Ulis is “98 percent” sure that Sheridan Peterson, a war veteran with ample experience skydiving, and D.B. Cooper are one and the same, he told the outlet.
Ulis began researching the case around 10 years ago, and has written a book on the subject and has maintained a YouTube channel discussing the mystery, according to his website. Among the claims laid out there to support his Peterson-as-Cooper theory, Ulis points out that Peterson, a former Boeing employee and smokejumper, was one of three suspects whose DNA was tested in relation to the Cooper case, but was the only one whose name was never cleared.
Peterson was on the FBI’s radar and was interviewed as a potential suspect 30 years after the crime, but he told authorities that he was living in a mud hut in Nepal on the date of the skyjacking, according to the paper.
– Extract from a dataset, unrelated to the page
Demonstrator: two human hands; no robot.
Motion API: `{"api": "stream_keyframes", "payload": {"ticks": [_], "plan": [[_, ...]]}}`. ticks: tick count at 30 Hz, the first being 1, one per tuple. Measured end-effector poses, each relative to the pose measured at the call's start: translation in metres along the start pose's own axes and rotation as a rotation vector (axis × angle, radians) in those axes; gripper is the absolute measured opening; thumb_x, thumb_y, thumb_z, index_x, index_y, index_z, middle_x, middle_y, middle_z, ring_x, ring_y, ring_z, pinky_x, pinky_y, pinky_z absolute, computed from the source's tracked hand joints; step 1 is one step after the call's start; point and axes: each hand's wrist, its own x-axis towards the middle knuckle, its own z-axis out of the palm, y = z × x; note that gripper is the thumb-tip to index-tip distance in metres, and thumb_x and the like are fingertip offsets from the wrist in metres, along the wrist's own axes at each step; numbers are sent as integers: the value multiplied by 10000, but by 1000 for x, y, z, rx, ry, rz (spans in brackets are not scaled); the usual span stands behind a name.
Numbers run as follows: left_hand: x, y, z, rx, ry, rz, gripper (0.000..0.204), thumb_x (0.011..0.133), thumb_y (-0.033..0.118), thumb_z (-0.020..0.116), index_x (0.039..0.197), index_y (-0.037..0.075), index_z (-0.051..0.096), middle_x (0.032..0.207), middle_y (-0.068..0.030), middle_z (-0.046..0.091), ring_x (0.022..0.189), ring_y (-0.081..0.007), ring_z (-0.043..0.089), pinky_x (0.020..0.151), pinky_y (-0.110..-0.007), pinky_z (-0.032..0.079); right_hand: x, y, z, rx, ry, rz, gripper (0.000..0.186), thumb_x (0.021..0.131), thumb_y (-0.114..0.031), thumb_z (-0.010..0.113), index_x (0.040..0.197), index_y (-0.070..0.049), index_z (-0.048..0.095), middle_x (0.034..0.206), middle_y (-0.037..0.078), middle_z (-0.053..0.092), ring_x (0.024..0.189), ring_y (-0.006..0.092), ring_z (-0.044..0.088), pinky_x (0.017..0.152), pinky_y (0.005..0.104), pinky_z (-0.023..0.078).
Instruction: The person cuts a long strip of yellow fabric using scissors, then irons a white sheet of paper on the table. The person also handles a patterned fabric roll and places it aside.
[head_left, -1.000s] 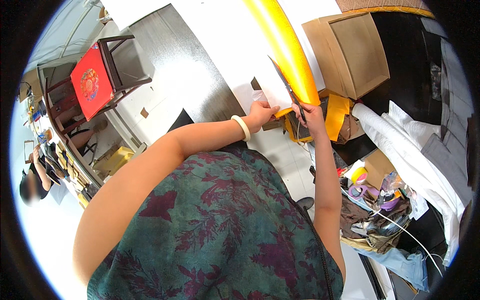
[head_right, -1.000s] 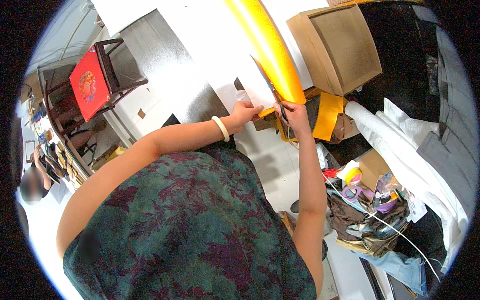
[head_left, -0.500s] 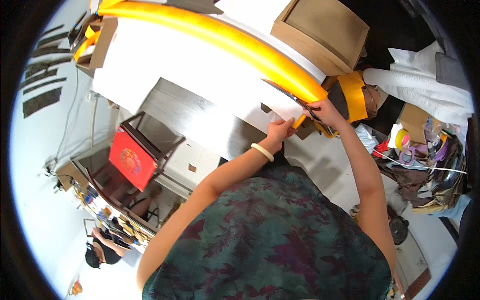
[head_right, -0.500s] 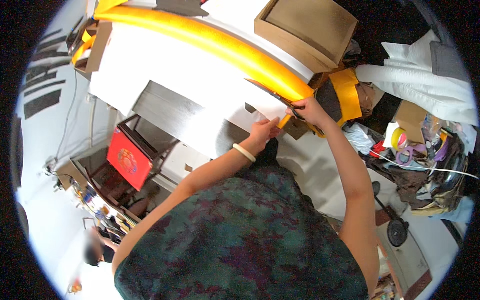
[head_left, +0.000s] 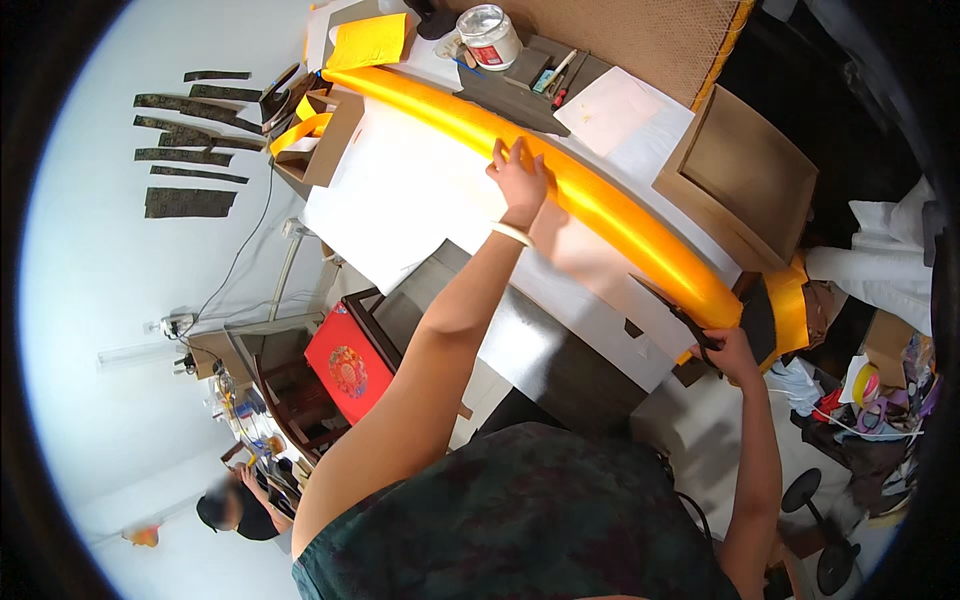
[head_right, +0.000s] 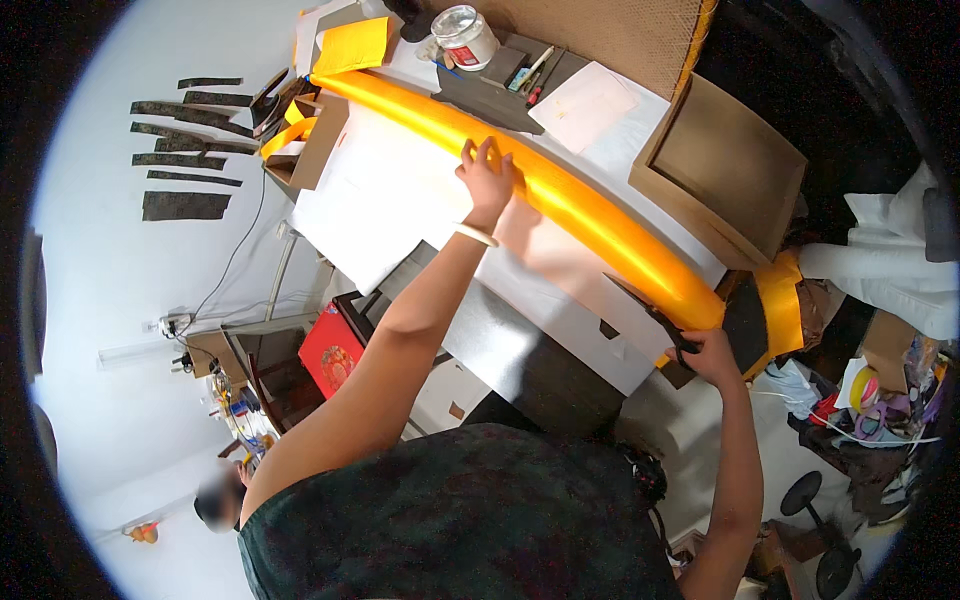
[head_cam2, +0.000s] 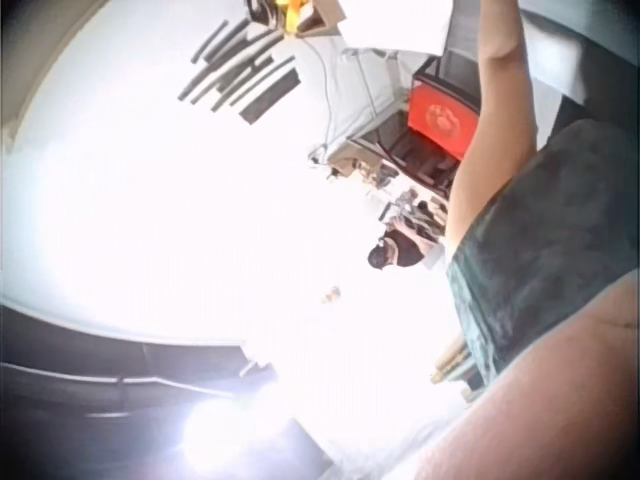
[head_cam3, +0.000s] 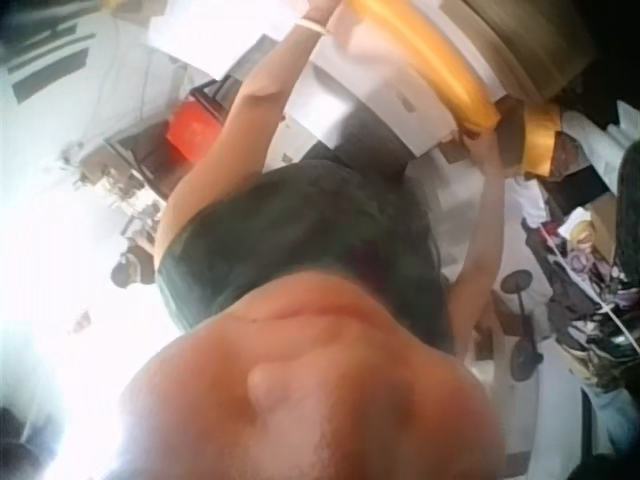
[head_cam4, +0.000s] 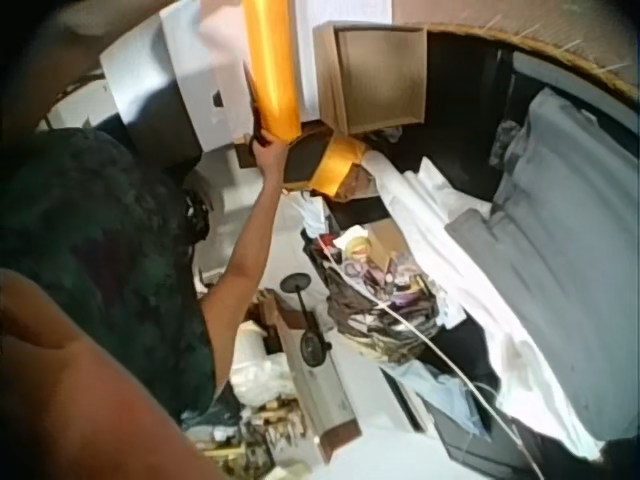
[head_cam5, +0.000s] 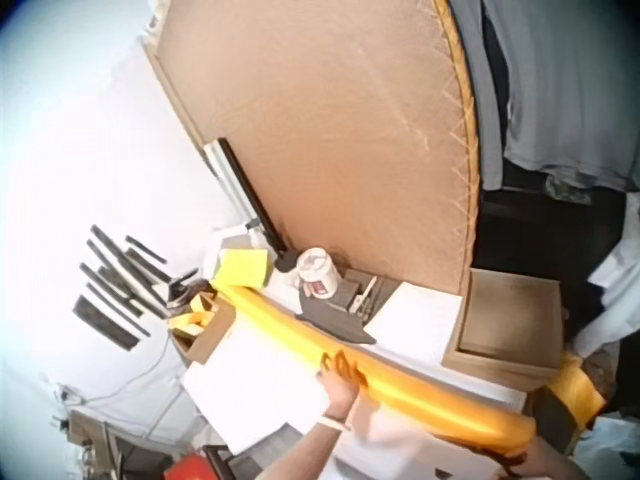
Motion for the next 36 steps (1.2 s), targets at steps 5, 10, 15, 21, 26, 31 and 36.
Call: {"api": "stream_keyframes", "payload": {"ticks": [5,10,15,21,26,31,36], "plan": [[22,67,14,64,-66,-48,473,848,264,797,1294,131,720,1570,-185,428,1349,-455,384,1092,-584,350,-13,-9,-6,-20,47,84,384,842,-226,902,1082,52,791,819,117,772,712,70,633,645,299,512],[51,43,49,66,12,135,559,811,505,829,1233,161,698,1373,-177,548,1269,-455,448,966,-679,400,-2,29,-27,-138,0,67,400,860,-217,892,1163,19,779,909,101,793,815,73,663,713,307,541],[75,-13,10,234,-203,815,882,688,754,832,1415,294,643,1490,-14,543,1310,-348,478,1034,-638,360,8,22,-36,34,-52,140,359,894,-193,867,1170,17,775,900,44,781,802,50,637,707,270,527],[116,-22,-2,408,-501,994,981,712,409,964,1538,267,455,1526,-26,522,1485,-290,420,1267,-623,162,24,2,-27,87,-74,171,359,903,-218,865,1155,19,771,891,-4,744,805,41,606,723,249,516],[89,-9,-10,264,-357,1051,872,782,299,915,1515,188,456,1504,-128,514,1476,-377,398,1254,-589,259,36,-7,-22,90,-93,135,383,912,-255,859,1182,1,767,865,-27,712,810,36,573,733,254,506],[-78,10,-34,-228,-669,1118,385,873,96,699,1252,61,641,1371,-188,586,1342,-396,532,1157,-571,414,45,-2,-25,71,-107,114,372,936,-285,833,1191,-20,774,829,-36,684,765,30,554,691,239,484],[-162,14,-50,9,-886,1103,522,930,214,705,1412,54,582,1688,-176,306,1547,-390,306,1297,-586,188,50,-10,-32,75,-165,227,317,951,-294,818,1127,-32,794,756,-69,636,629,11,482,561,219,401]]}}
Nothing came of the interview, and now Ulis believes that, not only did the authorities overlook the true culprit all along, but that they incorrectly calculated his “jump zone,” or the area where Cooper is believed to have landed after parachuting out of the plane.
After researching wind speeds and “free fall” data, as well as other information related to the jump, Ulis concluded that Cooper likely landed somewhere on Bachelor Island, an area located along the Columbia River in Washington, according to The Oregonian. Ulis recently traveled there to explore in the hopes of “establishing how best to conduct a search,” he told the outlet, adding that he plans to return again with more people to help search the area and locate Cooper’s parachute.
Ulis told the outlet, “The parachute is here. He wouldn’t have taken it with him.”
“It’s here,” he continued. “I feel strongly something is here. We just have to find it.”